- Problem details -
Could you please transcribe the data exactly, without the pictures?

- Provided data -
Segment Open
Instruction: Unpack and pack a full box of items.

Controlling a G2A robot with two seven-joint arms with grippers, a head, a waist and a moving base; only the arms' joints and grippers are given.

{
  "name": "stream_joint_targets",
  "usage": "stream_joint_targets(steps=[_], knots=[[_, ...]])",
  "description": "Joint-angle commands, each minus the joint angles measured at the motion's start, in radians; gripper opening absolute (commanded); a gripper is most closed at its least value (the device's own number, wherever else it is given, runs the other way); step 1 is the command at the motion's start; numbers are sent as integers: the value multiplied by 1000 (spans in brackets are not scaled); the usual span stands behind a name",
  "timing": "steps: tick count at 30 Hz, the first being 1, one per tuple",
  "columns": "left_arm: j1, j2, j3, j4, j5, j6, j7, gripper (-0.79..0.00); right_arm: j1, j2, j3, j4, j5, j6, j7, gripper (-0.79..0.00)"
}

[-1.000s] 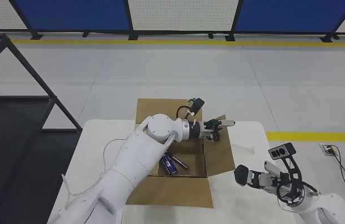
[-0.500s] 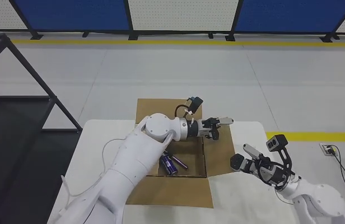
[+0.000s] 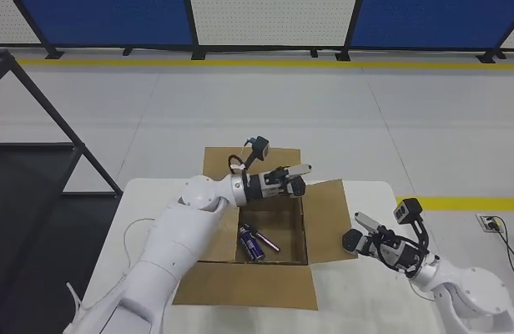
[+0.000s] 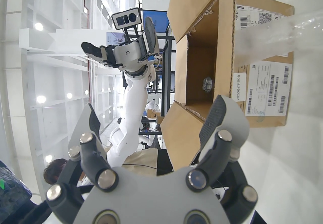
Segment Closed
- Reply to the task -
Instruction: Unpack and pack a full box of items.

Controlling a G2A robot with two seven-joint arms with grippers, a head, a waist and a moving base; only the arms' joints and grippers are given.

{
  "name": "stream_joint_targets",
  "usage": "stream_joint_targets(steps=[_], knots=[[_, ...]])",
  "description": "Joint-angle commands, each minus the joint angles measured at the motion's start, in radians; gripper opening absolute (commanded); a gripper is most closed at its least value (the device's own number, wherever else it is given, runs the other way); step 1 is the command at the motion's start; numbers are sent as integers: the value multiplied by 1000 (spans in brackets are not scaled); the usual span stands behind a name",
  "timing": "steps: tick count at 30 Hz, the first being 1, one per tuple",
  "columns": "left_arm: j1, j2, j3, j4, j5, j6, j7, gripper (-0.79..0.00); right_arm: j1, j2, j3, j4, j5, j6, j7, gripper (-0.79..0.00)"
}

[-1.000s] 
[-0.500s] 
[+0.000s] 
[+0.000s] 

The full output has been given.